"Hundreds should go to jail," wrote Motley Fool co-founder Tom Gardner earlier this year, referring to the culprits behind our financial meltdown. And while jail might not be in the cards just yet, we're finally on the right track.

The SEC has filed a civil fraud suit against former Countrywide CEO and international tanning sensation Angelo Mozilo, as well as two other former executives. Insider trading charges may also be on the table for Mozilo. Countrywide, you'll remember, sold itself to Bank of America (NYSE:BAC) early last year.

The suit basically claims that from 2005-2007, Countrywide underwrote mortgages to anyone with a heartbeat and smile, while leading investors to believe it was a conservative lender.
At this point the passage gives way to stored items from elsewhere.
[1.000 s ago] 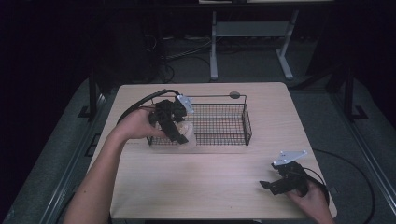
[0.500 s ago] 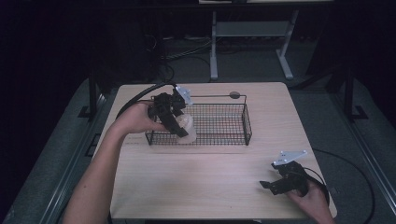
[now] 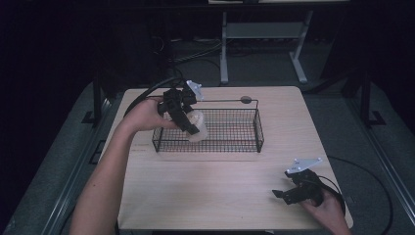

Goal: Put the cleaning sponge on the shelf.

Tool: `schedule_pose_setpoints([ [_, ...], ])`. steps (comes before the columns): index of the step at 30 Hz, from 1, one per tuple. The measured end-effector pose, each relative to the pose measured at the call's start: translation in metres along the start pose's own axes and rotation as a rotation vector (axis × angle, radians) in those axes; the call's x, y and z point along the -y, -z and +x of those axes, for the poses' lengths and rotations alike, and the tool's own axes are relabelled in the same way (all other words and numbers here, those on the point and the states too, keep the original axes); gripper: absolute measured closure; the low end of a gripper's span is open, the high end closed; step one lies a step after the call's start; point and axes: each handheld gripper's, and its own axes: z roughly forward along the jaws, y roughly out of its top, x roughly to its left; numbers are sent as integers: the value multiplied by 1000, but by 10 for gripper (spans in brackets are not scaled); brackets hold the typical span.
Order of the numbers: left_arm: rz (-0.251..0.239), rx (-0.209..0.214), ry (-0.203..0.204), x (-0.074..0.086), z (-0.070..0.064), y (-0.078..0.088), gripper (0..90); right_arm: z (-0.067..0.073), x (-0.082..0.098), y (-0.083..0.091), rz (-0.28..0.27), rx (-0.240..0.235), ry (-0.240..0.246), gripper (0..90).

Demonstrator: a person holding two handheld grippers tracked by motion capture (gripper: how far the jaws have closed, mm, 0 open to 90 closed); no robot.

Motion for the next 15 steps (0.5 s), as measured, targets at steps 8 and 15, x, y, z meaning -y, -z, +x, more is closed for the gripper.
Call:
schedule_pose_setpoints([
  [8,-12,-6,19,-4,14,-2,280,0,0,0,-3,-1,-2,146],
  [15,-1,-6,31,-8,28,-10,280,-1,1,0,0,-3,-6,146],
])
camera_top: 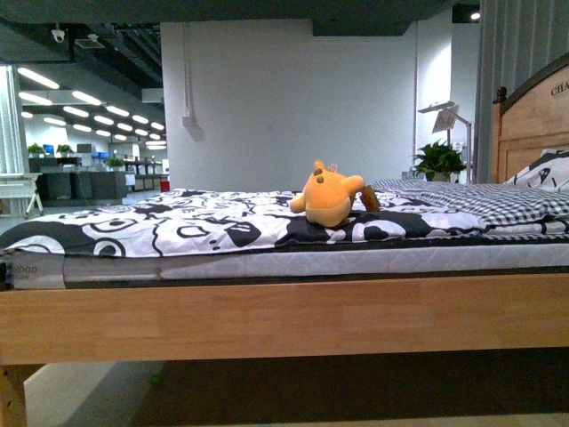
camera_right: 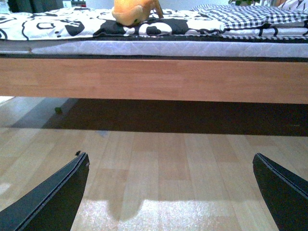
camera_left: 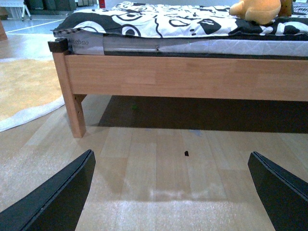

This might seem rather subjective at first, but the SEC backed its case with some fairly evident confessions, including an internal email sent by Mozilo regarding so-called 80/20 loans, which let subprime borrowers take out two mortgages on the same house. The message states:

In all my years in the business I have never seen a more toxic [product.] It's not only subordinated to the first [mortgage], but the first [mortgage] is subprime. In addition, the FICOs are below 600, below 500 and some below 400[.] With real estate values coming down ... the product will become increasingly worse.

Good luck defending that one.

In response to realizing how shoddy its lending practices were, Countrywide's enterprise risk assessment officer sent a memo to Mozilo, stating in part:

  • "Borrower repayment capacity was not adequately assessed by the bank during the underwriting process ..."
  • "Debt-to-income (DTI) ratios did not consider the impact of principal [negative] amortization or an increase in interest."

Translation: "Not only are we loaning money to people who probably can't pay us back, but what scant math we use to assess their credit worthiness is completely flawed."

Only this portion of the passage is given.